| The problem |
Within the lines below, find those that hold the string "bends" and copy each one.

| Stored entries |
===============

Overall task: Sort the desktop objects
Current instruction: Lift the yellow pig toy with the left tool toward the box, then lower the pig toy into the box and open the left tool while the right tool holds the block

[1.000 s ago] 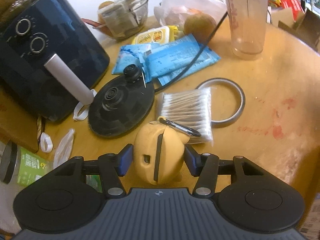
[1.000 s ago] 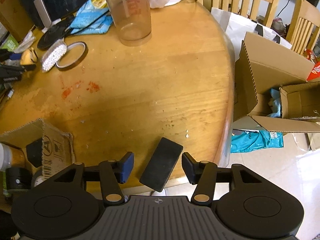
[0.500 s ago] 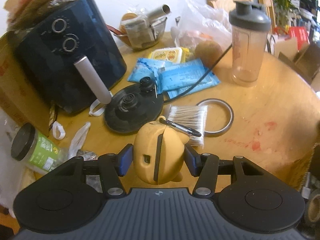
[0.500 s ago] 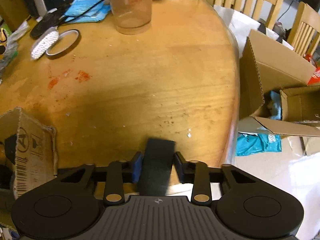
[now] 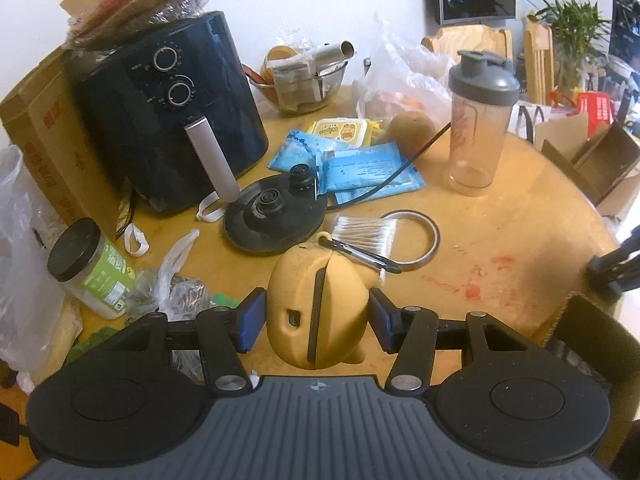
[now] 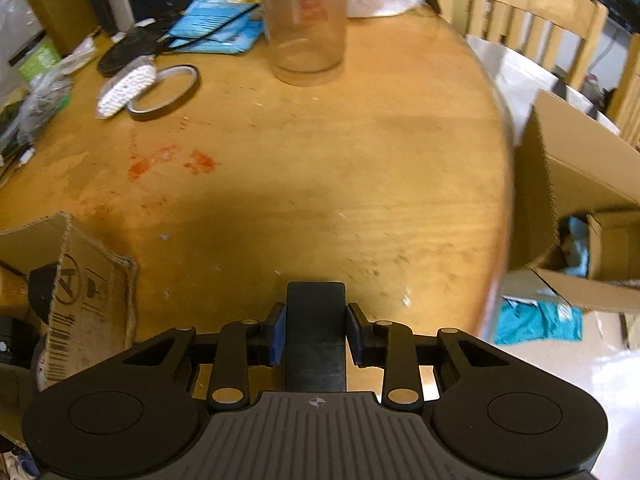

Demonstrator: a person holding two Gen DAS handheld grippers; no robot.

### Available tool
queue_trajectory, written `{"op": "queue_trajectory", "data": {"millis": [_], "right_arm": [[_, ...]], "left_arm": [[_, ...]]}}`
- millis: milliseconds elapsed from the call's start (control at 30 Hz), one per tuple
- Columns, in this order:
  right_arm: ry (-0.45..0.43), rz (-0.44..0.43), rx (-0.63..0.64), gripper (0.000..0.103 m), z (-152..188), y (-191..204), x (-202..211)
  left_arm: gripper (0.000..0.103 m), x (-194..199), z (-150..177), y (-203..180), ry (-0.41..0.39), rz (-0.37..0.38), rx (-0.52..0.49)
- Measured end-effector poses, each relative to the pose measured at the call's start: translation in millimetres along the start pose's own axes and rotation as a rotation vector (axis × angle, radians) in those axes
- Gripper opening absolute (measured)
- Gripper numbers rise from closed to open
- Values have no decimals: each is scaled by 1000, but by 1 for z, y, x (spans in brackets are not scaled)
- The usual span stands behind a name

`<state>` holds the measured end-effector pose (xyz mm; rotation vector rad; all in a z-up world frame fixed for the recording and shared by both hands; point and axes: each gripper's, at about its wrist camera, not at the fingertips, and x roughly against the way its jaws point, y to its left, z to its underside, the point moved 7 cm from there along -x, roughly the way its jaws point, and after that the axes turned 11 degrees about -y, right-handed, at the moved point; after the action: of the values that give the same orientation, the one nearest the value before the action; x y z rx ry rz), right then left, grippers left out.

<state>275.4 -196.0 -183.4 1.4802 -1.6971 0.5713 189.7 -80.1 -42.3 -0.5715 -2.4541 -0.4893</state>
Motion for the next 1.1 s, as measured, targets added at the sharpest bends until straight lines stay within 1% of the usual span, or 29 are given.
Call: {"op": "queue_trajectory", "data": {"millis": [67,100,233,367,400,500,733,933,1100], "right_arm": [[7,-4,23,41,-1,4,-1],[10,-7,30,45,0,6,-1],[11,10,48,46,4,9,1],[3,19,28,46,6,8,2],[5,20,29,45,6,9,2],[7,25,27,35,5,7,2],[21,12,50,34,4,8,1],[2,-78,65,34,-7,15,11],[-50,-171,69,34,-30,27,31]], "left_arm": [[54,8,-1,0,-9,0,10],[54,11,-1,-1,-12,0,14],[54,23,-1,-3,-24,1,25],[54,32,0,-6,-31,5,36],[54,34,0,-6,-32,6,37],[54,41,1,-10,-32,2,41],[54,59,8,-18,-10,-32,90],[54,73,20,-31,34,-55,153],[54,80,31,-46,70,-71,202]]}}
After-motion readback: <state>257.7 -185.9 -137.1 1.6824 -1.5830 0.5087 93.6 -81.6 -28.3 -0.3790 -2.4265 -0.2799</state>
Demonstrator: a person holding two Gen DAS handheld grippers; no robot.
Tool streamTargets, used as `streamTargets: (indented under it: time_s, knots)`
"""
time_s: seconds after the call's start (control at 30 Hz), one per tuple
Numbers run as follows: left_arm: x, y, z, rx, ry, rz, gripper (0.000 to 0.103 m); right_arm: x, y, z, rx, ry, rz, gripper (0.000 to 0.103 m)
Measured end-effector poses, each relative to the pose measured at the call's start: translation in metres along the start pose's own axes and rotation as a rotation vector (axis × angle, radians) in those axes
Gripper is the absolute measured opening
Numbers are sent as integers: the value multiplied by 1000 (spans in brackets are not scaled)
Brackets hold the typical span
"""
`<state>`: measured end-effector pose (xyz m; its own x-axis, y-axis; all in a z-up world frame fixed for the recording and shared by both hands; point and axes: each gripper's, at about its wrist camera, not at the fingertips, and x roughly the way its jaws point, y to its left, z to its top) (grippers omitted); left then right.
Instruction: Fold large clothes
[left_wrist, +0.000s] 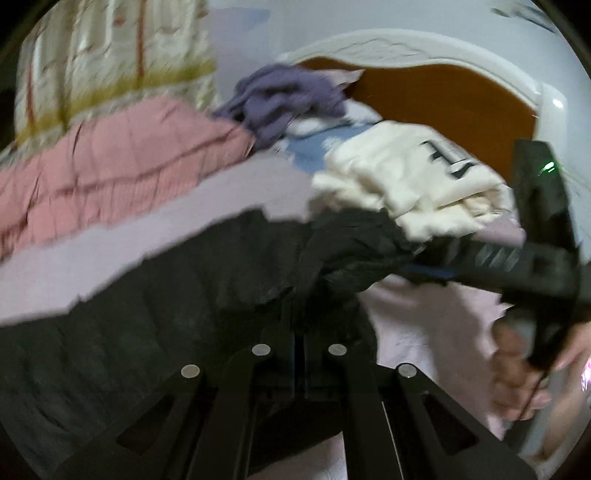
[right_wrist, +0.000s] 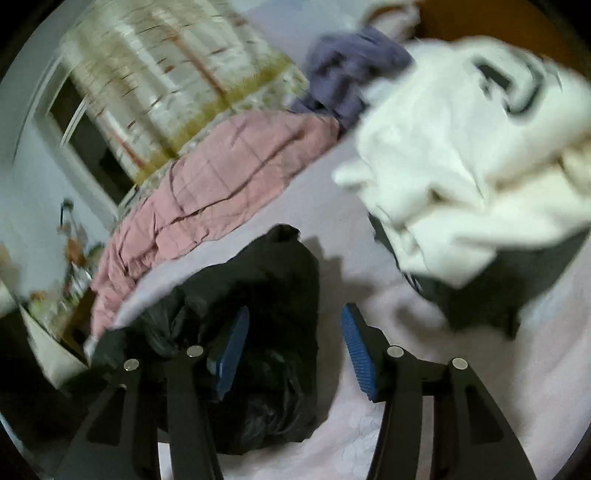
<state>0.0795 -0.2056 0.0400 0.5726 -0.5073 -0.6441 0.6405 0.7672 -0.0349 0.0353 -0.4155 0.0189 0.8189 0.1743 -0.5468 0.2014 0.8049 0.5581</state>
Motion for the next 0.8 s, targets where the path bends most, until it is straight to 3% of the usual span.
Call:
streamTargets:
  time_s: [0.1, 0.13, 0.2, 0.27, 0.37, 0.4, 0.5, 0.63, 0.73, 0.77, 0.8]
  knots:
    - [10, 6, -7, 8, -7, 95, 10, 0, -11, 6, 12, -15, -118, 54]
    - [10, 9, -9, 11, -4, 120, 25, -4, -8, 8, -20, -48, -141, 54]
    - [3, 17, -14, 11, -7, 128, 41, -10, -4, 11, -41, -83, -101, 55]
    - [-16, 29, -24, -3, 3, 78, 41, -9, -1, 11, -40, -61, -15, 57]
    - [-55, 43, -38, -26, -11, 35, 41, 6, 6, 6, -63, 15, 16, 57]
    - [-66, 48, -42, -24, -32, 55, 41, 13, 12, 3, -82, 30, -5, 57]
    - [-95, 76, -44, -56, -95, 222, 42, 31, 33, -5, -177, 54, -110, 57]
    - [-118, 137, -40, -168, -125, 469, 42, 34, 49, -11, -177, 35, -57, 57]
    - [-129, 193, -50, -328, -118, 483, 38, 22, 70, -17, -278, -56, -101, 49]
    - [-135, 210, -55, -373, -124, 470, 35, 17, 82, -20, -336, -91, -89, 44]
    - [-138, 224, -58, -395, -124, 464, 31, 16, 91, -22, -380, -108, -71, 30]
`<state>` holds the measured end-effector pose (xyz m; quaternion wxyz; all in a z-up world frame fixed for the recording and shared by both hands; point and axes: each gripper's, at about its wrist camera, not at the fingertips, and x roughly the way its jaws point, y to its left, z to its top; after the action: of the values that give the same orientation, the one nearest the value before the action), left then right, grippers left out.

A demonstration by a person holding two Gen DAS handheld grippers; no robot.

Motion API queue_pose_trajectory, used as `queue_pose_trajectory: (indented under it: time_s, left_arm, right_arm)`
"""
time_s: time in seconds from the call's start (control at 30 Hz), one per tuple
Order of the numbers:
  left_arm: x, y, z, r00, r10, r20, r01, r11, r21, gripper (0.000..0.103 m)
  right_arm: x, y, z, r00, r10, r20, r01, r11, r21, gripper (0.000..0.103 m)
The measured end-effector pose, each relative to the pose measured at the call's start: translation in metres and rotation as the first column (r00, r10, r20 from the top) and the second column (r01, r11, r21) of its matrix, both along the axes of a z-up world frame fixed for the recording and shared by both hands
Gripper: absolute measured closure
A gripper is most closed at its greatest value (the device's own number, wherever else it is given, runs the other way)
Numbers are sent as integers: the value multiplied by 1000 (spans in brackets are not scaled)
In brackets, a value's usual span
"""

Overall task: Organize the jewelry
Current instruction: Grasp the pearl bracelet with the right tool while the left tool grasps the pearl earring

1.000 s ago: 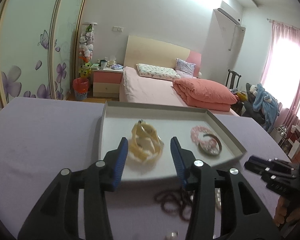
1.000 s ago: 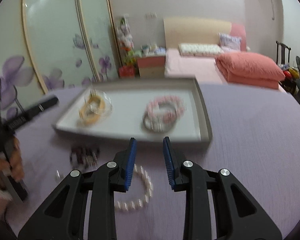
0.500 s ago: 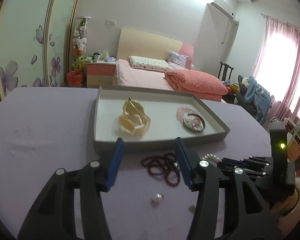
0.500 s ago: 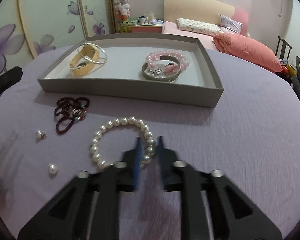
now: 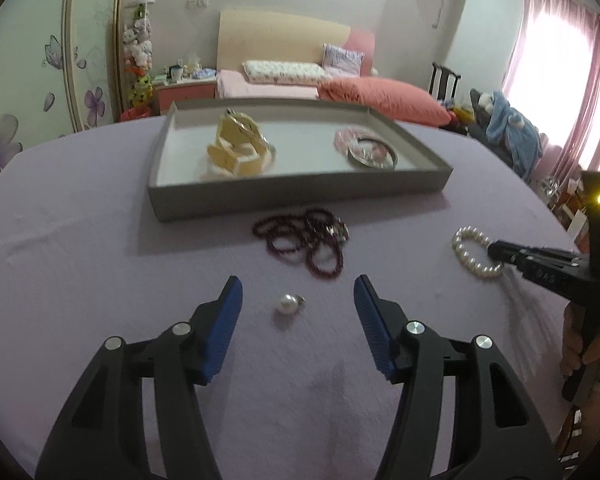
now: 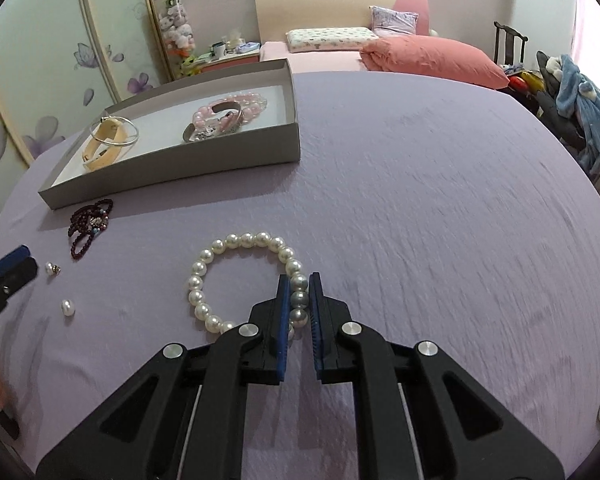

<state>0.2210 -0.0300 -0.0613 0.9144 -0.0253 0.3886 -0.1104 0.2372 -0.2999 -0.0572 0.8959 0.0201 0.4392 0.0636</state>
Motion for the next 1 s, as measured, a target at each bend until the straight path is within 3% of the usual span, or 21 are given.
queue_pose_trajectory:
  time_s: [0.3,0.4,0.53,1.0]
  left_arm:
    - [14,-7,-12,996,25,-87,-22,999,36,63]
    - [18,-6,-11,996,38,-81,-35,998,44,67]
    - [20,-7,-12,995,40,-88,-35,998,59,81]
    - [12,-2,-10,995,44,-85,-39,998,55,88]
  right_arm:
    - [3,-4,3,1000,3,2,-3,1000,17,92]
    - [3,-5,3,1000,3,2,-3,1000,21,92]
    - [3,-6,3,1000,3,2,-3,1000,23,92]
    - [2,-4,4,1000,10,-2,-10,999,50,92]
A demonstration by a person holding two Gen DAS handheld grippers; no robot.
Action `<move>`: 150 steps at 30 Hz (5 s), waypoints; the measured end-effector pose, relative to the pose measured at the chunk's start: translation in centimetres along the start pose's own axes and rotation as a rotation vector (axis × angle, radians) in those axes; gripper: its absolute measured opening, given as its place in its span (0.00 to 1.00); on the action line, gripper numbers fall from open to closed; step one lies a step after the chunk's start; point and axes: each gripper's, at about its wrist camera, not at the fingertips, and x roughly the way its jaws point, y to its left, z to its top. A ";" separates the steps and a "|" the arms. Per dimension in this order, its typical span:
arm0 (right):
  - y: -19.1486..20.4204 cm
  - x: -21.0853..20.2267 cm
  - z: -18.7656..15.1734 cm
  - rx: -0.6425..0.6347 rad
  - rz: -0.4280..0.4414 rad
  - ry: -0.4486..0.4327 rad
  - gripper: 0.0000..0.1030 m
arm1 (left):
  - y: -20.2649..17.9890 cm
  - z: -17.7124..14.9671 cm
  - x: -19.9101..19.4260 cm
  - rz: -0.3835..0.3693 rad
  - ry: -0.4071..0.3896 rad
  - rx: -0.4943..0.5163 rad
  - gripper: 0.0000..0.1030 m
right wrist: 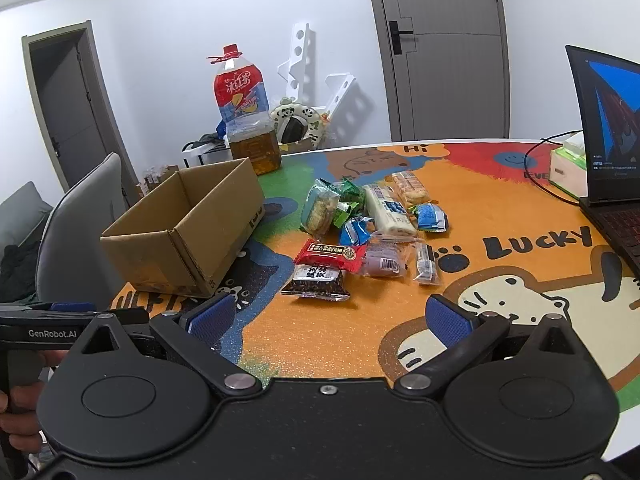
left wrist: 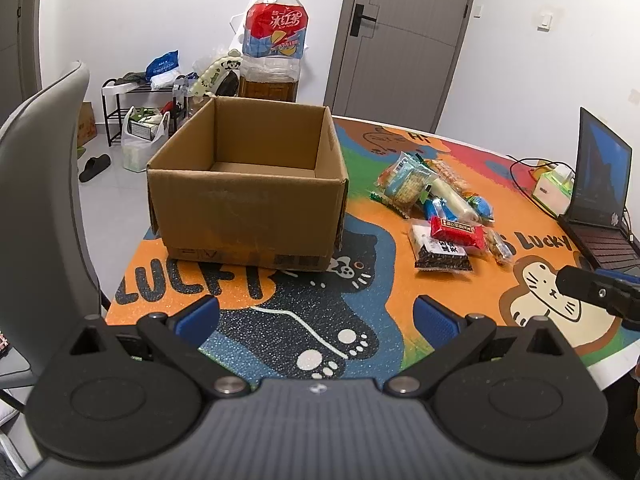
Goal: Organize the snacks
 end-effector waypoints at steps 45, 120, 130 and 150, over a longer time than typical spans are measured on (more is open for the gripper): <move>-0.3 0.0 -0.3 0.018 -0.016 0.011 1.00 | -0.5 -0.1 -0.3 -0.013 -0.002 0.006 0.99; -11.6 11.8 0.1 0.223 -0.004 0.023 0.40 | -13.3 4.2 13.5 -0.155 -0.062 0.110 0.86; -12.1 11.7 -0.2 0.210 0.018 0.016 0.26 | -14.9 3.8 14.4 -0.091 -0.065 0.175 0.86; -10.0 11.8 0.1 0.116 -0.042 0.054 0.38 | -13.0 3.8 14.0 -0.086 -0.065 0.135 0.46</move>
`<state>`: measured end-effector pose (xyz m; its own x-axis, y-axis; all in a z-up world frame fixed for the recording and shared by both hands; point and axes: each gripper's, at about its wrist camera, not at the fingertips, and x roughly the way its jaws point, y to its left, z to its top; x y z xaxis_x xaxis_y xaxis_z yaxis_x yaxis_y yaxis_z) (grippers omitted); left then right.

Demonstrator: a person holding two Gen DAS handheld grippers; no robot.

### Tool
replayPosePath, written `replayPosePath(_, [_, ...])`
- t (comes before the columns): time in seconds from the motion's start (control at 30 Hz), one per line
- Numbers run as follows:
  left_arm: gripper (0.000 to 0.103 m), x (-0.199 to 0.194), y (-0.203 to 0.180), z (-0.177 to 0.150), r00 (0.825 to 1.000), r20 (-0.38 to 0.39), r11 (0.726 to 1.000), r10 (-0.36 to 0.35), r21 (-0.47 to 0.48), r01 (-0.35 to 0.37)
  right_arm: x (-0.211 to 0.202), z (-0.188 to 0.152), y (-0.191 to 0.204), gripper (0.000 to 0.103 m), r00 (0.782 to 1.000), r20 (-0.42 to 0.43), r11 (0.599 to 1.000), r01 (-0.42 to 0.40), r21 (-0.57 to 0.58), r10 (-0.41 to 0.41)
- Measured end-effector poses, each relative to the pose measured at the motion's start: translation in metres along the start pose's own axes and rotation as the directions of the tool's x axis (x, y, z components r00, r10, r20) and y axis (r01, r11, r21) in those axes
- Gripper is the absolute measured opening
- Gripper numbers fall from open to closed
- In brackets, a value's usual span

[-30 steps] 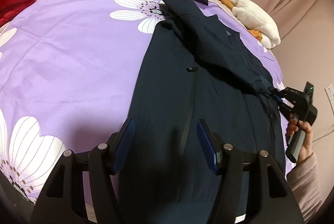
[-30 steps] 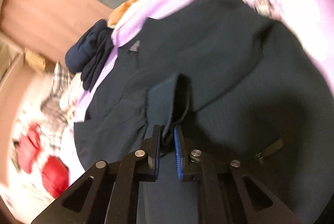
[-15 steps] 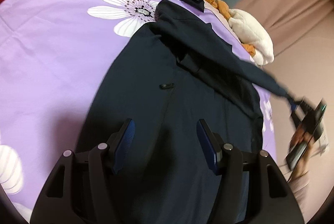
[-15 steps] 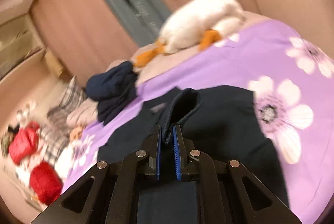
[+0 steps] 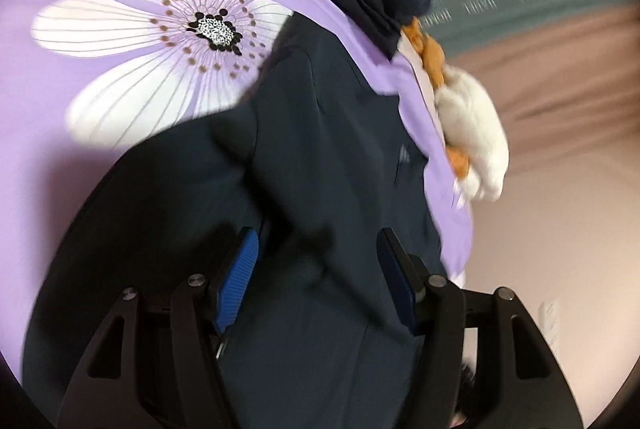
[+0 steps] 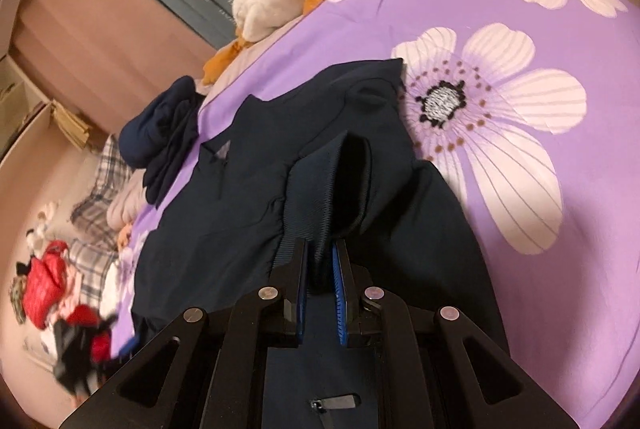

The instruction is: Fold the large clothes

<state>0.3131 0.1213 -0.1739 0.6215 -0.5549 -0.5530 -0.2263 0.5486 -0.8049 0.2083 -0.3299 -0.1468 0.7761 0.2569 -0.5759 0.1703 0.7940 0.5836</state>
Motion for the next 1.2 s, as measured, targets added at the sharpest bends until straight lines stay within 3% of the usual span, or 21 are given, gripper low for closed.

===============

| Solved exercise |
Motion for the next 1.1 s, as measured, targets added at the sharpest bends until straight lines stay within 1% of the usual span, or 29 are given.
Motion for the next 0.8 s, targets where the path bends most, until it is straight to 3% of the usual span.
Motion for the next 1.2 s, as measured, targets added at the sharpest bends until straight lines stay within 3% of the usual span, or 21 are given, gripper low for closed.

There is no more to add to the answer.